The JumpServer v2.28.0 version supports the management, connection, operation and audit of the ClickHouse database.

The databases currently supported by JumpServer include: MySQL, MariaDB, MongoDB, Redis, Oracle (in the X-Pack enhanced package), PostgreSQL (in the X-Pack enhanced package), SQL Server (in the X-Pack enhanced package), and ClickHouse (in the X-Pack enhanced package). -Pack enhancement package).

▲Figure 5 The administrator can create a ClickHouse database in the “Database” menu

▲Figure 6 Authorize the ClickHouse database, and connect to the ClickHouse database through the Web Terminal test

5. Support mobile phone text messages to retrieve user passwords (inside the X-Pack enhancement package)

In the JumpServer v2.28.0 version, it supports SMS to retrieve the user password. The administrator needs to enable SMS authentication, and the user information needs to be configured with a mobile phone number.
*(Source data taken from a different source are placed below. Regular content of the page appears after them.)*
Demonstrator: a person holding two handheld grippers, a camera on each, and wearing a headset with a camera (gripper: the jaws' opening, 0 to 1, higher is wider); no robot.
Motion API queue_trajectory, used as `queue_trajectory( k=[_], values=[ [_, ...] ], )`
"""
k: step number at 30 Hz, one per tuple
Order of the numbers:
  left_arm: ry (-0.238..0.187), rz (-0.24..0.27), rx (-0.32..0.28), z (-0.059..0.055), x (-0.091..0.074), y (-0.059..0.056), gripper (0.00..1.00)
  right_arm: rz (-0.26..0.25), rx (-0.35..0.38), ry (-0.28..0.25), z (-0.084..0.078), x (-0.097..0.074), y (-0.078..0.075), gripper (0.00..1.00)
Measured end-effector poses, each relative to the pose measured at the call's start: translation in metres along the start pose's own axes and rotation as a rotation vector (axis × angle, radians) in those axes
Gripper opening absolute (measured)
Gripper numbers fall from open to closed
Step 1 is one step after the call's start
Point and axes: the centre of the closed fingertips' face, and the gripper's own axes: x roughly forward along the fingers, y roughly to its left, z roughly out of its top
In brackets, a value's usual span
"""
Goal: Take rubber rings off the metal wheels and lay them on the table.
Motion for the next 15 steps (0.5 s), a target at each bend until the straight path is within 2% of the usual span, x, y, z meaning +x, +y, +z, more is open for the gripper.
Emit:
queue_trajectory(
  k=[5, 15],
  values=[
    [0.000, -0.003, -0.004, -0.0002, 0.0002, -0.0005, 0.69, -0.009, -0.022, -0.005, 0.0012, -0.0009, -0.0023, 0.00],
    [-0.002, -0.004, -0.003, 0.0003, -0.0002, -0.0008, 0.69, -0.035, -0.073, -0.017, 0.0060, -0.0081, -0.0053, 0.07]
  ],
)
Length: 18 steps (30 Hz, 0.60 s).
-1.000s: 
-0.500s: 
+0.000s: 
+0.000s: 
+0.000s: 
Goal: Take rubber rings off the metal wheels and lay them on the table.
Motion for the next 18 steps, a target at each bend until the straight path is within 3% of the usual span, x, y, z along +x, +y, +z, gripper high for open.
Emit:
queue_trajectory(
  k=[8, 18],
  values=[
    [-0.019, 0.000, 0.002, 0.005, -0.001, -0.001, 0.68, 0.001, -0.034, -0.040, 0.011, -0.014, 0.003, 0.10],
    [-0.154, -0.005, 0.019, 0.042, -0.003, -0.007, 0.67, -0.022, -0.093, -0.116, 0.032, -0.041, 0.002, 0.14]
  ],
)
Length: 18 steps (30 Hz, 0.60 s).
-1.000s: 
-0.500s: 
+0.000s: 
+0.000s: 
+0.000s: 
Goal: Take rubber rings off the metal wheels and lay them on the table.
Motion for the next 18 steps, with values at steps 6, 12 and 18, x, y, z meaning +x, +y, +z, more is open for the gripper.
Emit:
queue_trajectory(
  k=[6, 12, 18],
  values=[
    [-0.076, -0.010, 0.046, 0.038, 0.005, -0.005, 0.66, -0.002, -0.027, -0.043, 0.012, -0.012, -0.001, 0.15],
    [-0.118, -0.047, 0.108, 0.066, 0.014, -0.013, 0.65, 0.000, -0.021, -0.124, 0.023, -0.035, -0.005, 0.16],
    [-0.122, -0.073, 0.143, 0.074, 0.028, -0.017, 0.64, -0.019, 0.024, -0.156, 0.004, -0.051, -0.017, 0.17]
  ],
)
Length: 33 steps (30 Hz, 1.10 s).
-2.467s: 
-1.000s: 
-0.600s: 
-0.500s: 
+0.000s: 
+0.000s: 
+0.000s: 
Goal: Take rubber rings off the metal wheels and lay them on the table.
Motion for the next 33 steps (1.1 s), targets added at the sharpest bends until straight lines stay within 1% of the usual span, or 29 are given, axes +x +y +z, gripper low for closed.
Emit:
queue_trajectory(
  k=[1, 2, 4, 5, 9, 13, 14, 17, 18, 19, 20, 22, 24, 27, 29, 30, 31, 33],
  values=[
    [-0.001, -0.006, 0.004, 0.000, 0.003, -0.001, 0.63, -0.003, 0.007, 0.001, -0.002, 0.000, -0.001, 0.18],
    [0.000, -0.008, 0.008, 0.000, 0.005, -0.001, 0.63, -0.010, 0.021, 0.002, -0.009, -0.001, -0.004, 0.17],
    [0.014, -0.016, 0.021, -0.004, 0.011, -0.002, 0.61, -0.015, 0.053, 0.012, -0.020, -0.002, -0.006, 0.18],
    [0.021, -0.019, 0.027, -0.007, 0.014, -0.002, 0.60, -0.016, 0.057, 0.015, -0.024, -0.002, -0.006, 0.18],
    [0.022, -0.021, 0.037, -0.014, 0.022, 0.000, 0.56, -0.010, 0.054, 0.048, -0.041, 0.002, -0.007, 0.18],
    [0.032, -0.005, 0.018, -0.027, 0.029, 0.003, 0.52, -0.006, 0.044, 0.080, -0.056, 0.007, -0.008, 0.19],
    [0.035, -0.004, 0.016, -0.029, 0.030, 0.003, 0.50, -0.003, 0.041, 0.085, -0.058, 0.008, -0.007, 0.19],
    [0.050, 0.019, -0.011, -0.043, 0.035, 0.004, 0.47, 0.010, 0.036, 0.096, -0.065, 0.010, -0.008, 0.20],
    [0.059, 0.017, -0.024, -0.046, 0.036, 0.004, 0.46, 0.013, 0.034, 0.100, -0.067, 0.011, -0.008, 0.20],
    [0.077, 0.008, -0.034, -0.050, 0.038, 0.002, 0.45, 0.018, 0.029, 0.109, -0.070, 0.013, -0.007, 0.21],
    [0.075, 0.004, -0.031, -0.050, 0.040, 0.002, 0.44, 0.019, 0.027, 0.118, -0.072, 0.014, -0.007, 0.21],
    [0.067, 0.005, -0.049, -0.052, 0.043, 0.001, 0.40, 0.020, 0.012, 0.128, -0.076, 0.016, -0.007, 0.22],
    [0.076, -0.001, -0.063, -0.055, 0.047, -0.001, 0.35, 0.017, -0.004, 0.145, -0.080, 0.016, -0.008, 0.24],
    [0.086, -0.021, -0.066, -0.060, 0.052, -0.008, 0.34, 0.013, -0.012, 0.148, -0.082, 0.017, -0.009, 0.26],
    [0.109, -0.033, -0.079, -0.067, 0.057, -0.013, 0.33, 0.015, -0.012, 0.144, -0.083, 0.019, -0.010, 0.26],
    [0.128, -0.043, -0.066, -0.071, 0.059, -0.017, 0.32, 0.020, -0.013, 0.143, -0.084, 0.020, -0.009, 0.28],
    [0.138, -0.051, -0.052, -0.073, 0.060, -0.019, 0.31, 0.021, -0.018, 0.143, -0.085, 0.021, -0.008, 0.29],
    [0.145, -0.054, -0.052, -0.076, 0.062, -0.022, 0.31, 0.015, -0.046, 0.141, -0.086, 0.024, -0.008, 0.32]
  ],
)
The user can reset the password by clicking the “Forgot Password” link on the login page and selecting SMS verification according to the prompt.

▲Figure 7 The user fills in the correct mobile phone number and chooses to send the verification code

▲Figure 8 The user fills in the correct SMS verification code and can jump to the reset password page

Function optimization

■ Support custom MFA multi-factor authentication logic;

■ Support global setting of the default resolution of connected graphical assets;

■ Optimize the default effective time of asset and application authorization application work orders in the system settings, and support setting by days and hours;

■ Opened the batch deletion function of some resources, such as tag list, domain list, command filter, etc.;

■ Optimize the platform field of assets that can be displayed when connecting to KoKo through the SSH terminal;

■ Support batch encryption of database applications through the network domain gateway (inside the X-Pack enhanced package);

■ Users with super work order permissions can submit work order applications for other users (inside the X-Pack enhancement package).

Bug fixes

■ Fixed the issue that after updating a third-party user, the user would be redirected to the update password page when logging in;

■ Fixed the problem that the maximized display was incomplete when connecting to Windows assets through the Web Terminal;

■ Fix the problem of time display time zone error in Celery task;

■ Fix the problem that the database cannot be deleted due to the limitation of the number of ports;

■ Fix the problem that the internal publish and subscribe mechanism fails when the Redis service is restarted separately, for example, the modification of system settings does not take effect;

■ Fixed the problem of occasionally failing to send encrypted emails when deploying multiple nodes (inside the X-Pack enhancement package);

■ Fixed the problem that the window title displayed Chinese garbled characters when connecting to Windows assets through the RDP client (inside the X-Pack enhancement package).